[Source data]

----------------

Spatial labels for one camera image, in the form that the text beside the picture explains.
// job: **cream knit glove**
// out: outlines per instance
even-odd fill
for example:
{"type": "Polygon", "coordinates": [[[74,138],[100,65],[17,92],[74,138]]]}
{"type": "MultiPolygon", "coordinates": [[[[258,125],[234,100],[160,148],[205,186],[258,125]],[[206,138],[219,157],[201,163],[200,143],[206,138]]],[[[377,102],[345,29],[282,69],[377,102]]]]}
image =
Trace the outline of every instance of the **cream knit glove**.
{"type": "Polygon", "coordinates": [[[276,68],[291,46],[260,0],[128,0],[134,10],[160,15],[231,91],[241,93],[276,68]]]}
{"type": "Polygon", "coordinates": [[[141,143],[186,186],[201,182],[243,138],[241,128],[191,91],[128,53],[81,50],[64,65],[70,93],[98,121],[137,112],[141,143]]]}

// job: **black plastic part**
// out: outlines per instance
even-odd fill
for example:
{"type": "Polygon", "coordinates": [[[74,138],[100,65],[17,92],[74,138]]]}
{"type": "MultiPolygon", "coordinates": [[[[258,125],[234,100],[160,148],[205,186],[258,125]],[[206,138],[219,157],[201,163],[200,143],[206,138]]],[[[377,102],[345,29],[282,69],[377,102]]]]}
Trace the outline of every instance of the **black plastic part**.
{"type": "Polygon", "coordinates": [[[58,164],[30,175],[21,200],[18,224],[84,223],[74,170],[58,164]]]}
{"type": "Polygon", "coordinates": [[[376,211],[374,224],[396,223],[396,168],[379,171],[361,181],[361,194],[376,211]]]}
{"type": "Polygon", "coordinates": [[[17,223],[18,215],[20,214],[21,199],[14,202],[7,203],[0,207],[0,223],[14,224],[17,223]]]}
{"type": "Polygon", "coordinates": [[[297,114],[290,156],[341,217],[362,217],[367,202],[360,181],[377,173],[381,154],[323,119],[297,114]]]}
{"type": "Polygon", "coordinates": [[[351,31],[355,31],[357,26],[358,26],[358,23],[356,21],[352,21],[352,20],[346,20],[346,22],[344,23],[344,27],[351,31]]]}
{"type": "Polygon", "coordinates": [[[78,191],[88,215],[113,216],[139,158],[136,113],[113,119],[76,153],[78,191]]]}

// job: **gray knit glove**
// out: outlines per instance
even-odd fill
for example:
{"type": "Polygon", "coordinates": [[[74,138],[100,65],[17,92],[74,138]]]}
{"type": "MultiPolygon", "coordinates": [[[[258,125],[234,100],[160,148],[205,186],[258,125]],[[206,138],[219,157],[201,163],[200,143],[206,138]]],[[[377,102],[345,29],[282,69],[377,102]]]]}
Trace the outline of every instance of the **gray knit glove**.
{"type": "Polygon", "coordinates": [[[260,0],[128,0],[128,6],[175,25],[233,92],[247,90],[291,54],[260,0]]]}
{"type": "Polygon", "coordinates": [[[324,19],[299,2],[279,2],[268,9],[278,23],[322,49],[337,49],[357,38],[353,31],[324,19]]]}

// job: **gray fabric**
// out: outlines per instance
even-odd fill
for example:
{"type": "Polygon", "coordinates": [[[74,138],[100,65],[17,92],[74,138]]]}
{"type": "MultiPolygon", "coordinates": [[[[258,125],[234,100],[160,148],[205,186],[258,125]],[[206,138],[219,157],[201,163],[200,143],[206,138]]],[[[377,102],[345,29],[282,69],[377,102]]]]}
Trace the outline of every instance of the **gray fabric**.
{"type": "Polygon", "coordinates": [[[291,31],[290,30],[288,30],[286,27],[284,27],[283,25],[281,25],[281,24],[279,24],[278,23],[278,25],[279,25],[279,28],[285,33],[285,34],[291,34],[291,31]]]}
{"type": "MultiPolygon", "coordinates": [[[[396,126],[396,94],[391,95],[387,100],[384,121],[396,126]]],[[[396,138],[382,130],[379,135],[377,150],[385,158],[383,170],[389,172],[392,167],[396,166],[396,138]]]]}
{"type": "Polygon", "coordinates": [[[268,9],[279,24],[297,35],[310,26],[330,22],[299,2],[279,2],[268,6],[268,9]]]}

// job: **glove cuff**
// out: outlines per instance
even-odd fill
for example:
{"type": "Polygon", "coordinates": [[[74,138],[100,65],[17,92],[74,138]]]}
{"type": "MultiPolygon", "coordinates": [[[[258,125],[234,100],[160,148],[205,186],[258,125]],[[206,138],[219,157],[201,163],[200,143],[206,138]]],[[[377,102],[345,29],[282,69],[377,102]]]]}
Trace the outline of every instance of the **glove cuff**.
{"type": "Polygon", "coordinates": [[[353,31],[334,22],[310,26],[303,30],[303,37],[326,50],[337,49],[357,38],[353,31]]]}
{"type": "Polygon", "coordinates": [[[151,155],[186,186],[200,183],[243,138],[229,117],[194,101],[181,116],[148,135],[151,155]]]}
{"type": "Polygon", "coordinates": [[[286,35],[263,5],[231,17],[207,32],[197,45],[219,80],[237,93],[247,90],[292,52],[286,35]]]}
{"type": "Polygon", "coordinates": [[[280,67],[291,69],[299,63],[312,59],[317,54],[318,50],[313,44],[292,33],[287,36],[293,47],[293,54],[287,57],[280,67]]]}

----------------

**Problem statement:**
Every line of the records above where the string "image" is found should be copied.

**Solved problem:**
Spatial labels for one camera image, in the form that the text beside the picture explains.
image =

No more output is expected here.